Изменить размер шрифта - +
Степь уже успела пожухнуть, обметало ее стариковской сединой ковылей. Караван растягивался на версты, рыжее солнце задыхалось в пыли. Полторы тысячи телег скрипели уныло, тысячи долговязых верблюдов были нагружены, как лайбы, на тюках недвижно восседали казахи в тяжелых меховых малахаях. Пехотинцы шагали без мундиров, их полотняные рубахи казались от пыли фланелевыми. Верхами ехали уральские казаки — народ справный, гладкий, в окладистых бородах. Орудийная прислуга тащилась вместе с пушками, и пушки тяжело и покорно переваливались из стороны в сторону.

Шли сквозь пекло, оставляя позади взрытую землю, дымящийся навоз. На бродах мутили вялые речушки. Корявый толстый осокорь с орлиным гнездом в искривленных ветвях долго не скрывался из виду. Заревом степных пожаров прихватывало дальние горизонты. И повисал над биваками месяц, похожий на клок овечьей шерсти.

Сотни верст, и всё степью, все степью. В жухлой траве, как лысины, проглядывали пески и пятна солончаков, как стригущий лишай. Никого уж не заботил походный порядок.

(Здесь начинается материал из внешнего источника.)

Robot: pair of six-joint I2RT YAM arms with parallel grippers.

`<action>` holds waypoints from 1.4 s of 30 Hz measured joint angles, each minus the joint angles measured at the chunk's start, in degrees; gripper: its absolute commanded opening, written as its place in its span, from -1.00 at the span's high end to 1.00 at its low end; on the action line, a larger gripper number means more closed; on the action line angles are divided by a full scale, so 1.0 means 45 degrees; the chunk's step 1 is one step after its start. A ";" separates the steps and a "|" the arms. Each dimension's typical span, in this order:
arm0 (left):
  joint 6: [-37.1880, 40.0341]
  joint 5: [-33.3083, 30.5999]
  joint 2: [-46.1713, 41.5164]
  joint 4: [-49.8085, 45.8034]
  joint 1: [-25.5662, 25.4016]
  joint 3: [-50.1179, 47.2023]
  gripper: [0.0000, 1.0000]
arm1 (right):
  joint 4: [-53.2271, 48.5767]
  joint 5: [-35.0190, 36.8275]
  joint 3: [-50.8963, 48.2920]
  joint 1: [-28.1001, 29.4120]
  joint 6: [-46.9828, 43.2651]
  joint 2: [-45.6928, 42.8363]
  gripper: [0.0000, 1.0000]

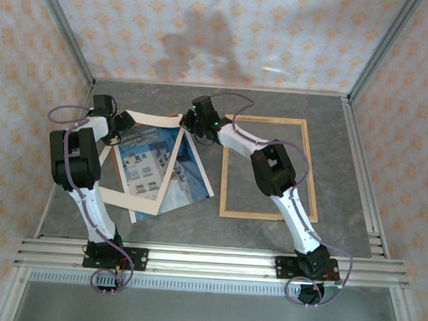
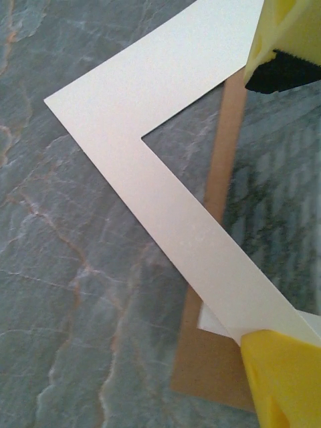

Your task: Put the photo into the frame

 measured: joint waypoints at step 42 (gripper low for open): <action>-0.1608 0.1263 -0.6975 0.2710 -0.6042 -0.5421 -0.85 | -1.1929 -0.5003 0.0175 -1.0049 -1.1502 -0.4109 1.00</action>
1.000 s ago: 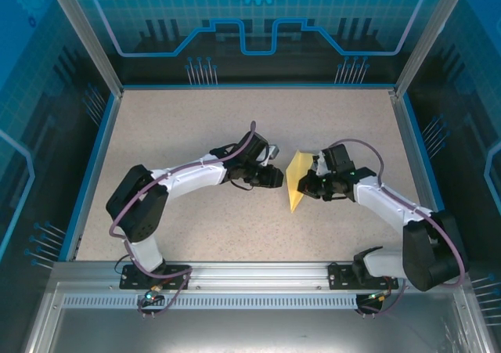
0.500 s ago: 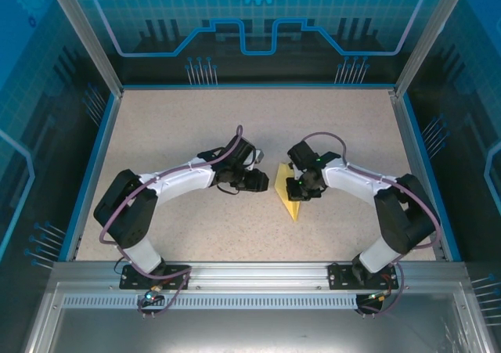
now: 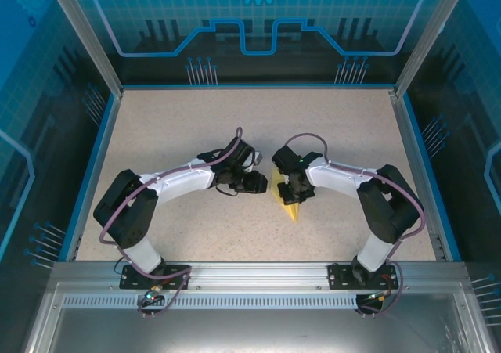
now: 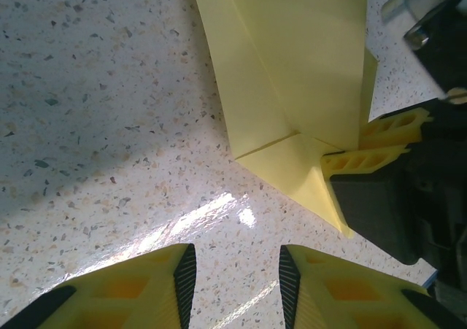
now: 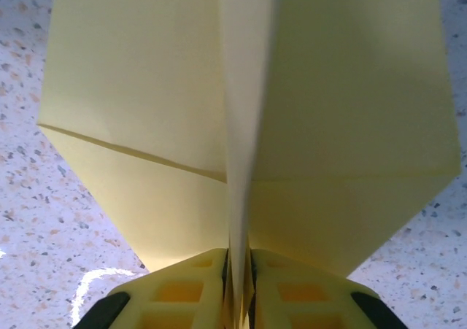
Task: Fold a paper plane with a square sheet of paper (pick it up from the middle)
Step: Turn over a paper plane at the center of the table.
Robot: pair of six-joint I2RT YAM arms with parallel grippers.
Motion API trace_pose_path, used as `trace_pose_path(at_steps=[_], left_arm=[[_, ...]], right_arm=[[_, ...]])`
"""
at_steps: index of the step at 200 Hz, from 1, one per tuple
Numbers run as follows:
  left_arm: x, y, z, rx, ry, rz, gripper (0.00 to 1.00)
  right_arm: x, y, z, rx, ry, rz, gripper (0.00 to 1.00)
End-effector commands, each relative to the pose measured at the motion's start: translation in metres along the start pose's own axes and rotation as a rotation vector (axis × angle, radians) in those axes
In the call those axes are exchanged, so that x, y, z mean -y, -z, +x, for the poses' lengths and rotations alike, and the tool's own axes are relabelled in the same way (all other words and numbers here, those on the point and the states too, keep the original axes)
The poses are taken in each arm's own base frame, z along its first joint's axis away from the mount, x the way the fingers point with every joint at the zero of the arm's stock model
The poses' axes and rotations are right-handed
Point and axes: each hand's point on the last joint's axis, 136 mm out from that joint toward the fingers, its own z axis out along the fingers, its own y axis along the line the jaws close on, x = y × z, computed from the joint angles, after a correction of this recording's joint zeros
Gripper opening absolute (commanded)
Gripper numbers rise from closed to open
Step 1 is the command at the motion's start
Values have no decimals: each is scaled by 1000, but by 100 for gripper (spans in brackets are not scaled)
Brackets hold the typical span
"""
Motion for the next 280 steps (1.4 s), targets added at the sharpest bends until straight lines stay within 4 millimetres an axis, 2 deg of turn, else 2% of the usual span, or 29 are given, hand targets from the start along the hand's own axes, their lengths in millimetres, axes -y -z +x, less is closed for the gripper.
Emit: trace_pose_path(at_steps=[1, 51, 132, 233, 280], left_arm=[[-6, 4, 4, -7, -1, -11, 38], [-7, 2, 5, -13, -1, -12, 38], [-9, -2, 8, -26, 1, -12, 38], [-11, 1, 9, -30, -10, -26, 38], [-15, 6, 9, -25, -14, -41, 38]], right_arm=[[0, -1, 1, -8, 45, 60, 18], [-5, -7, 3, -3, 63, 74, 21], [-1, -17, 9, -16, 61, 121, 20], [-6, 12, -8, 58, 56, 125, 12], [-13, 6, -14, 49, 37, 115, 7]])
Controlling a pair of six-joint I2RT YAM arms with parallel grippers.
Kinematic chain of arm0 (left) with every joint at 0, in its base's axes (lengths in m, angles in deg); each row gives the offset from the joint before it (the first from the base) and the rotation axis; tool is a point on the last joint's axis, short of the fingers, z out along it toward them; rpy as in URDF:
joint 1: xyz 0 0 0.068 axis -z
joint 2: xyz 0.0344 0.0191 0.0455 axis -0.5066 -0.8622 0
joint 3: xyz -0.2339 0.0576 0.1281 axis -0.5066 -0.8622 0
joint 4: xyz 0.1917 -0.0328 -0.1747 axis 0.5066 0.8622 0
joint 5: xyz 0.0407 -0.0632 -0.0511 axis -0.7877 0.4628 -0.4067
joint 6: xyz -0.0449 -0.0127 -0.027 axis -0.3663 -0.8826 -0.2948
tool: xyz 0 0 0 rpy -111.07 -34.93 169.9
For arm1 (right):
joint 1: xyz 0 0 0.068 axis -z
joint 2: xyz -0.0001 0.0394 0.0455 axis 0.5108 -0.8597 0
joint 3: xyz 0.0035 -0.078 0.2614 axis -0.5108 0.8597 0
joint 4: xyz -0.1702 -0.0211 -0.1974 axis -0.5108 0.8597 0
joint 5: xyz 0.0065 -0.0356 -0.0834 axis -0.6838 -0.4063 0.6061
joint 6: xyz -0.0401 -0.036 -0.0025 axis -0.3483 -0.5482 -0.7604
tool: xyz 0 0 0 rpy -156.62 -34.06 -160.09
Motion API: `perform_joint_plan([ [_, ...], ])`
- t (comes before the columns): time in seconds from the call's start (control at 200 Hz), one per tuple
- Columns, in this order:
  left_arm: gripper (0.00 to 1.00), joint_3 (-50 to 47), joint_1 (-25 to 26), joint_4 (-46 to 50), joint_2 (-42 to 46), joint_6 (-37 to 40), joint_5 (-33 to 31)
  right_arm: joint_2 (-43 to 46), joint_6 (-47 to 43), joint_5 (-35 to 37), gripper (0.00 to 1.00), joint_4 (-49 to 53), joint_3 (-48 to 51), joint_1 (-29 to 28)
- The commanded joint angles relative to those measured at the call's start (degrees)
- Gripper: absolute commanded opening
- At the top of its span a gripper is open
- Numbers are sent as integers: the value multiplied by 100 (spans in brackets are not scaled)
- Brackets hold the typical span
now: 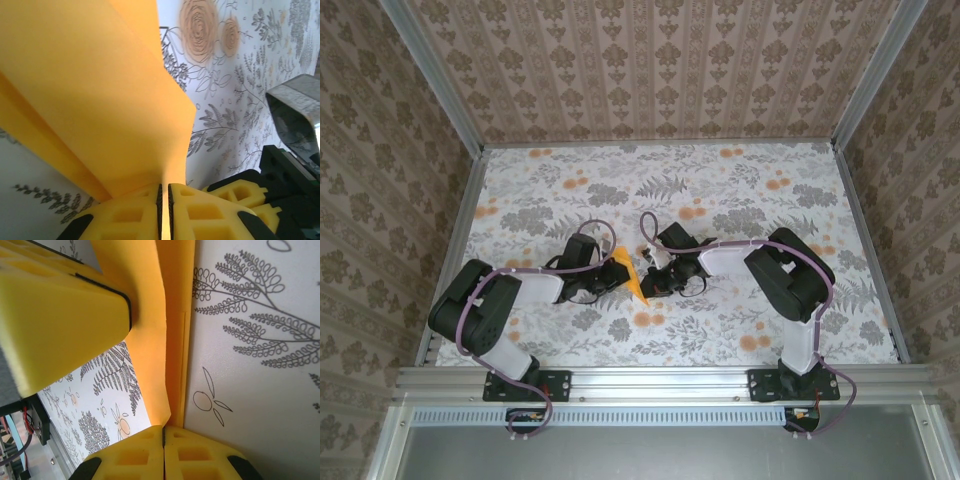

О, как точно расписали его в штабе Отдельного оренбургского корпуса! А тут верблюды перемешались с конями, пехотинцы — с казаками, телеги — с пушками. Тухла вода в кундуках, и, ощерив зубы, дохли лошади.

Но — «я теперь веселый».

Когда выходишь за ворота тюрьмы, ощущаешь кружащую голову легкость. Не разумом поначалу ощущаешь ее, по затылком, спиною, будто утратил вес, будто вот-вот взлетишь. Еще годы и годы солдатчины, никуда не денешься от ярма. Но не об этом он думал в пути. Он был в движении, у него была цель. Он шел пустыней, люто наказанной солнцем, но движение это не определялось шагистикой, выделыванием ружейных артикулов. Он шел сквозь пекло, но шел к холстам, краскам, к живописи, а ради нее можно пройти все пустыни мира.

Шевченко шагал в толпе небритых угрюмых солдат. Подсаживался на телеги к молчаливым башкирам. Ехал верхом. Лошадь ему любезно одалживал Макшеев, двадцатишестилетний штабс-капитан, выпускник военной академии.

Шевченко вызывал у Макшеева почтительное любопытство. В среде петербургских офицеров с гуманным, как тогда говорили, направлением ума (а Макшеев причислял себя к ним) сочувственно отзывались об авторе «Кобзаря» и ученике великого Брюллова. Слыхал штабс-капитан и о тайном киевском обществе, в котором состоял Шевченко, и о приговоре, утвержденном государем. Столь жесткой меры Макшеев не одобрял. Однако в Оренбурге при решении вопроса о зачислении Шевченко в ученую экспедицию штабс-капитан благоразумия ради помалкивал. Теперь же ему хотелось порадеть ссыльному.

Штабс-капитан предложил Шевченко стол и кров. Это было заманчиво — рачительный «академик» располагал собственной кибиткой и собственным запасом продовольствия. Но Шевченко согласился не сразу, офицеров он не любил. Макшеев рассчитывал на благодарность, отчужденность Шевченко его задела. Он, однако, повторил приглашение, и Тарас Григорьевич, полагая, что «академик» Макшеев все же не чета гарнизонной «официи», воспользовался и кибиткой и провизией.

Вместе одолели они полторы тысячи верст степью и пустыней, вместе зажили в Раиме. Но вчера лейтенант Бутаков приказал перебираться на шхуну, и житью раимскому подходил конец.

 

3

 

У каждой реки свой нрав. Язычница Конго долго теснит зеленоватую Атлантику; Макензи с индейским презрением плюет ржавой глинистой пеной на голубоватые льдины Полярного океана; Сыр-Дарья угасает в Аральском море медленно, с равнодушием магометанина.

Бурая полоса сыр-дарьинской воды, богатой илом, как богат им священный Ганг, далеко простирается в море. Широкая, густая коричневатая полоса эта истончается постепенно. Когда держишь в море из устья Сыр-Дарьи, за кормою судна ложится светлый коридор. Он все просторнее и все голубее, впереди же по курсу восторженно блещет аральская синь. Встречи с нею ждешь, но переход рубежа всегда внезапным и, перегнувшись за борт, вдруг видишь, что коричневых вон уже нет, а есть волны как бутылочное стекло, насквозь, до песчаного грунта, пронизанные солнцем.